Below is a listing; restate from it, character for character, the lines beginning at the line holding "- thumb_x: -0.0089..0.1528" and ending at the line holding "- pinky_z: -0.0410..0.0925", both included.
= Beginning of Section =
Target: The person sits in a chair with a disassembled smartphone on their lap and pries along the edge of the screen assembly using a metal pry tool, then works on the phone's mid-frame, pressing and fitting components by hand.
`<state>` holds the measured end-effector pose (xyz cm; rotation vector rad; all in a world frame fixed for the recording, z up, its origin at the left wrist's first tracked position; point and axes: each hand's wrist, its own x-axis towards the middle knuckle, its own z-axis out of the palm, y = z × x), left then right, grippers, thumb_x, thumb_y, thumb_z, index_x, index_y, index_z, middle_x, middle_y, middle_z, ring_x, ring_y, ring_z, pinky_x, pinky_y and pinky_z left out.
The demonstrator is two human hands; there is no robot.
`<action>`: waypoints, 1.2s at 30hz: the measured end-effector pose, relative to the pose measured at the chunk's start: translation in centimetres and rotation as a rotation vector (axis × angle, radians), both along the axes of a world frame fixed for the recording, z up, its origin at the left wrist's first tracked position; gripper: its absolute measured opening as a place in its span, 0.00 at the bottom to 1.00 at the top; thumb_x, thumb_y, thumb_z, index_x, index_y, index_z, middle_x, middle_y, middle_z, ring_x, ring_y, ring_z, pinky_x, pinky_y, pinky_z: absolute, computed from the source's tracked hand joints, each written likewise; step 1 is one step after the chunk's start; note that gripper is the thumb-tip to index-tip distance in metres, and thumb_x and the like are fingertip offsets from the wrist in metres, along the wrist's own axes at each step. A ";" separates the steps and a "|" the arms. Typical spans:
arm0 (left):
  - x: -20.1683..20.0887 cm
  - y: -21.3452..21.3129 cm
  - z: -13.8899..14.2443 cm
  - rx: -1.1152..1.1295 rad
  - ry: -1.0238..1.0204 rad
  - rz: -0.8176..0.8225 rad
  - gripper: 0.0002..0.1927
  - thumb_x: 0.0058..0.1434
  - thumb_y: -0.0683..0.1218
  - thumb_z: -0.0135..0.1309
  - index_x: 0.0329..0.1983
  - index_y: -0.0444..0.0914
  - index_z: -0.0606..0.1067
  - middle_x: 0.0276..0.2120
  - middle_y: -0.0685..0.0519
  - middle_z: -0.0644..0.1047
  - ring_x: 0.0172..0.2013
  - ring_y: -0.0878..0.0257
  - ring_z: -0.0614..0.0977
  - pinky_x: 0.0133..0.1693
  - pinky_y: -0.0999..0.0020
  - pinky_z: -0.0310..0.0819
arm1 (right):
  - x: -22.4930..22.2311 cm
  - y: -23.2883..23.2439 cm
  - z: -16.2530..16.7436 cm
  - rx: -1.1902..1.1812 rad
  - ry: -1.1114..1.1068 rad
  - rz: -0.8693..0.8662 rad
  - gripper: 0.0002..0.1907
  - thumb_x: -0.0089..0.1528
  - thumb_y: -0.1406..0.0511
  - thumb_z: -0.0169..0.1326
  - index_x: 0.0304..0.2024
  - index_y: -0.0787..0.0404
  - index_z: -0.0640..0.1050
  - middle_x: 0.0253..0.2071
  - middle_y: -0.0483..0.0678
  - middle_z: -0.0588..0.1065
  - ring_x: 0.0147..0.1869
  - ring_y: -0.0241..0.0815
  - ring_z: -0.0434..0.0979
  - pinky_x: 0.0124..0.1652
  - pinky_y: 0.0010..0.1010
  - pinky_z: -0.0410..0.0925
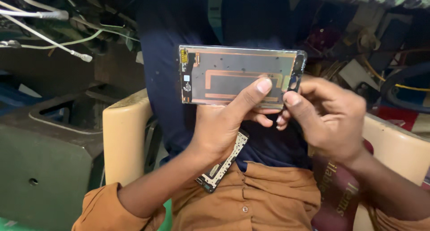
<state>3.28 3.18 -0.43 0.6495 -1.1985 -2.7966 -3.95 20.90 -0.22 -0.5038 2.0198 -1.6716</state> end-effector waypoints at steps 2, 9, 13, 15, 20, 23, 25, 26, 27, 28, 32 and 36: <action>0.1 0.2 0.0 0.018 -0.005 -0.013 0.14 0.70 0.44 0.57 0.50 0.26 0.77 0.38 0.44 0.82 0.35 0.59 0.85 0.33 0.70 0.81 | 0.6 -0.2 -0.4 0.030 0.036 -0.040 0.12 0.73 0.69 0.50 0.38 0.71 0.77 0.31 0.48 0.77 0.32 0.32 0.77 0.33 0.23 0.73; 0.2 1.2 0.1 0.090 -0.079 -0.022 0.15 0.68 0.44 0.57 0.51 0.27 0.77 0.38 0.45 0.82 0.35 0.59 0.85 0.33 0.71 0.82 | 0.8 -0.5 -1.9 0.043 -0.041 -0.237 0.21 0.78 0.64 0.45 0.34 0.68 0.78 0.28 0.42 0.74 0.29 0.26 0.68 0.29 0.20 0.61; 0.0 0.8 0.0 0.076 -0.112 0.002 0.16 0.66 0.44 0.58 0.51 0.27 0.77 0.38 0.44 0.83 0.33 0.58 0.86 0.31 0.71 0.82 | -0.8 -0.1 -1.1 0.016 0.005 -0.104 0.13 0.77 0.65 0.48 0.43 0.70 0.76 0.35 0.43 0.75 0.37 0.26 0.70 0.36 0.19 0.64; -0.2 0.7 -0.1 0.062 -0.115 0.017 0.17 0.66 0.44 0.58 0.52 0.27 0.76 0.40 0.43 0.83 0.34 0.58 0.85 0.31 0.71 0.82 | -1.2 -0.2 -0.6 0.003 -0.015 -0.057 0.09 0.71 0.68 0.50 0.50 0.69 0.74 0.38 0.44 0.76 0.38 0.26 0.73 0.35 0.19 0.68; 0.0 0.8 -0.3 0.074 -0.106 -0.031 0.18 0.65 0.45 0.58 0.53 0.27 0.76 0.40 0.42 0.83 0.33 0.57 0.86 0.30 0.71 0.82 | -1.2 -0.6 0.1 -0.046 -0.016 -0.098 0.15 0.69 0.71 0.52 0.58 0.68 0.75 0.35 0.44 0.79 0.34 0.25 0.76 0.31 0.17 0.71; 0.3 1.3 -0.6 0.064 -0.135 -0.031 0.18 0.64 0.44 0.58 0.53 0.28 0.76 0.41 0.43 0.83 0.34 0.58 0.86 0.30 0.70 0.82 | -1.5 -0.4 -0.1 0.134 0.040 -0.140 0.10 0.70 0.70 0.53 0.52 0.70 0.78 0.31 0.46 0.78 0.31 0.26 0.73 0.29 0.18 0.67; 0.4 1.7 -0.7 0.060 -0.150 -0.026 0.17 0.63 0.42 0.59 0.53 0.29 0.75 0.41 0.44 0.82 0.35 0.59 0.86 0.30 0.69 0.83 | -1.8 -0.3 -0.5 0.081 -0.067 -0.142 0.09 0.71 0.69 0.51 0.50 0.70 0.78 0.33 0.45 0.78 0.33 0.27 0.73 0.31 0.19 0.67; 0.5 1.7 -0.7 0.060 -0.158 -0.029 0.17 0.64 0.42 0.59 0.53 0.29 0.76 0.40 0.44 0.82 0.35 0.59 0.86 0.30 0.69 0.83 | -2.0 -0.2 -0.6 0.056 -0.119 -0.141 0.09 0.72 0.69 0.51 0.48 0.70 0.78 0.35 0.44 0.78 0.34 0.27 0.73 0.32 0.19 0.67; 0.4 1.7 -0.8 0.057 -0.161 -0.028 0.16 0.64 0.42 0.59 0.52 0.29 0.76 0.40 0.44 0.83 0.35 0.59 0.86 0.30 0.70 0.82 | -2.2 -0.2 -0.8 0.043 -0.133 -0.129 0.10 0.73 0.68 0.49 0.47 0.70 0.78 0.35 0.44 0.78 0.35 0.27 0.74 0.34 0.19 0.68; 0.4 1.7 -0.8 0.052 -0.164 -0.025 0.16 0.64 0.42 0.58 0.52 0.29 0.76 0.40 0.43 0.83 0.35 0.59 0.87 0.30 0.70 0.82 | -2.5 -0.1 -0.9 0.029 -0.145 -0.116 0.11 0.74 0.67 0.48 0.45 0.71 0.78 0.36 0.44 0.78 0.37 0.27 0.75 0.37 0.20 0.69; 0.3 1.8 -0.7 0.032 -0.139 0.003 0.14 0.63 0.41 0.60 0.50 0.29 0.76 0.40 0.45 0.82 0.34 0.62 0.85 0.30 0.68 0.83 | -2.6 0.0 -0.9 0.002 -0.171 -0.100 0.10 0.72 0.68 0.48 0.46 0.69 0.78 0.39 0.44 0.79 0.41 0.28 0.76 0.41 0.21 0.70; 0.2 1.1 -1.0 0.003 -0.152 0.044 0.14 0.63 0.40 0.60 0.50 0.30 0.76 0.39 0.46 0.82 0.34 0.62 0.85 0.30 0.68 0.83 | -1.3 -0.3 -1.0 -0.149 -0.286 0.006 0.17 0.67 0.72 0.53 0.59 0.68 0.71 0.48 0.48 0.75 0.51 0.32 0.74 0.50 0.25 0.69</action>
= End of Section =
**RESULT**
  - thumb_x: -0.0089..0.1528
  - thumb_y: -0.1406..0.0511
  - thumb_z: -0.0169..0.1326
  - index_x: 0.0304..0.2024
  - index_y: -0.0787..0.0404
  - index_z: -0.0640..0.1050
  - middle_x: 0.0253..0.2071
  - middle_y: -0.0483..0.0678
  - middle_z: -0.0588..0.1065
  - ring_x: 0.0147..0.1869
  - ring_y: -0.0241..0.0815
  - ring_z: -0.0434..0.0979
  - pinky_x: 0.0124..0.1652
  - pinky_y: 0.0010..0.1010
  - pinky_z: -0.0410..0.0925

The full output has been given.